The expected output is exactly the lines below, starting at the line with "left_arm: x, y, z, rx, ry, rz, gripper" and ending at the line with "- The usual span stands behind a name", both included; no other line belongs in it.

═════ Input data ═════

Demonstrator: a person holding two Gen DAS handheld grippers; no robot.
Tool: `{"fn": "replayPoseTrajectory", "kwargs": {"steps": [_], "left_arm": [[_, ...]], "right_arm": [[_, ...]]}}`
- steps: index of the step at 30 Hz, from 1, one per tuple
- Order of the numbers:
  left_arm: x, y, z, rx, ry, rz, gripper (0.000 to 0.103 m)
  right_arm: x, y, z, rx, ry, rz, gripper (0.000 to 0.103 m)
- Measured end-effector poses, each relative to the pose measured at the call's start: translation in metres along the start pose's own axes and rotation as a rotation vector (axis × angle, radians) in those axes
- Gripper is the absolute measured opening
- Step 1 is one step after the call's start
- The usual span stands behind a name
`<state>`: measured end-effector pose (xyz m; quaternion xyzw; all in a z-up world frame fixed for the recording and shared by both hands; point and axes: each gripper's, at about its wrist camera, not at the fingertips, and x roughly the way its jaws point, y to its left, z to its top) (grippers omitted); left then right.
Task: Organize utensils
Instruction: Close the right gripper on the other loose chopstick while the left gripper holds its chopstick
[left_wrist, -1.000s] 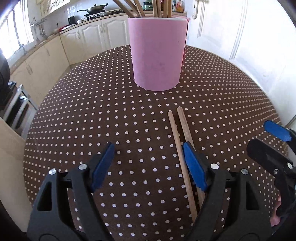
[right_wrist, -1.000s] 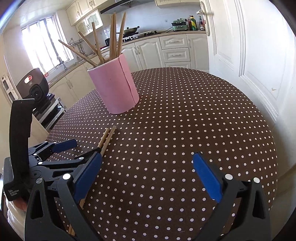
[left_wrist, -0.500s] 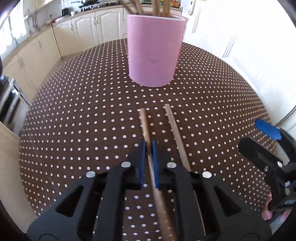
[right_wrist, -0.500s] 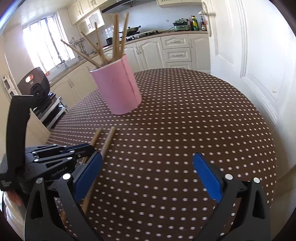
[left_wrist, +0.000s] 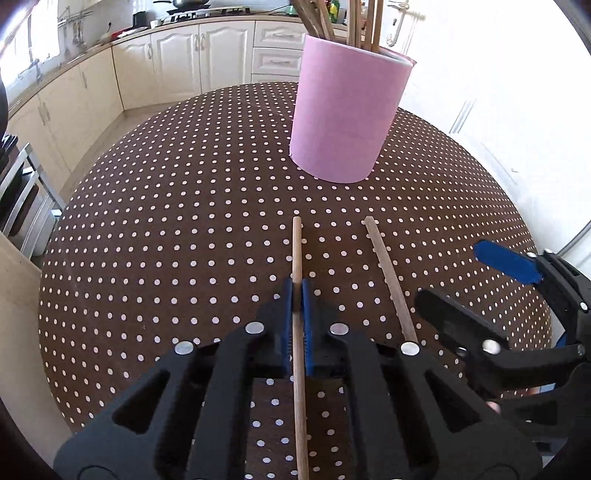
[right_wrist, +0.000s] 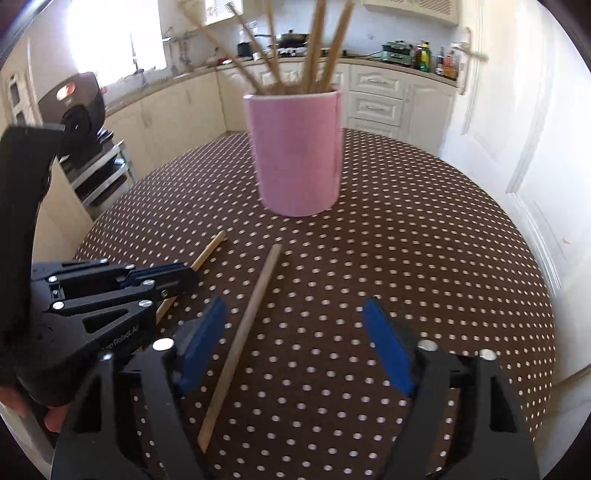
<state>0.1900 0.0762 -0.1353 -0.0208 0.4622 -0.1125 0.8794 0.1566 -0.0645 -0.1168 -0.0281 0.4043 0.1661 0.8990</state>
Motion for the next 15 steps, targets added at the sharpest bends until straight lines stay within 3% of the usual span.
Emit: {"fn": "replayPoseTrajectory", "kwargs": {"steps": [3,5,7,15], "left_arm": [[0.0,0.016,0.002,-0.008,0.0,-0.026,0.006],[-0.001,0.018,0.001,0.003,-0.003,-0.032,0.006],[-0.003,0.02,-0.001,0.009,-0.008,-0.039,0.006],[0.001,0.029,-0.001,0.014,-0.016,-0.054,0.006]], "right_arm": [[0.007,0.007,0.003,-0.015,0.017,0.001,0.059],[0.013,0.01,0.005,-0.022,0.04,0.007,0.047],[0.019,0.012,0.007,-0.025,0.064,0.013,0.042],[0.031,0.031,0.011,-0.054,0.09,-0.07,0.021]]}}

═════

* [Your response]:
  left_arm: x, y, z, rx, ry, rz, gripper (0.000 to 0.103 m)
  right_arm: x, y, z, rx, ry, rz, gripper (0.000 to 0.103 m)
- Measured end-effector poses, each relative to the pose measured at the call's start: translation in metres along the start pose's own axes and rotation as a rotation vector (axis × angle, radians) in those axes
- Gripper is the absolute measured opening
- Step 1 is one step after the call's start
- The usual span stands behind a name

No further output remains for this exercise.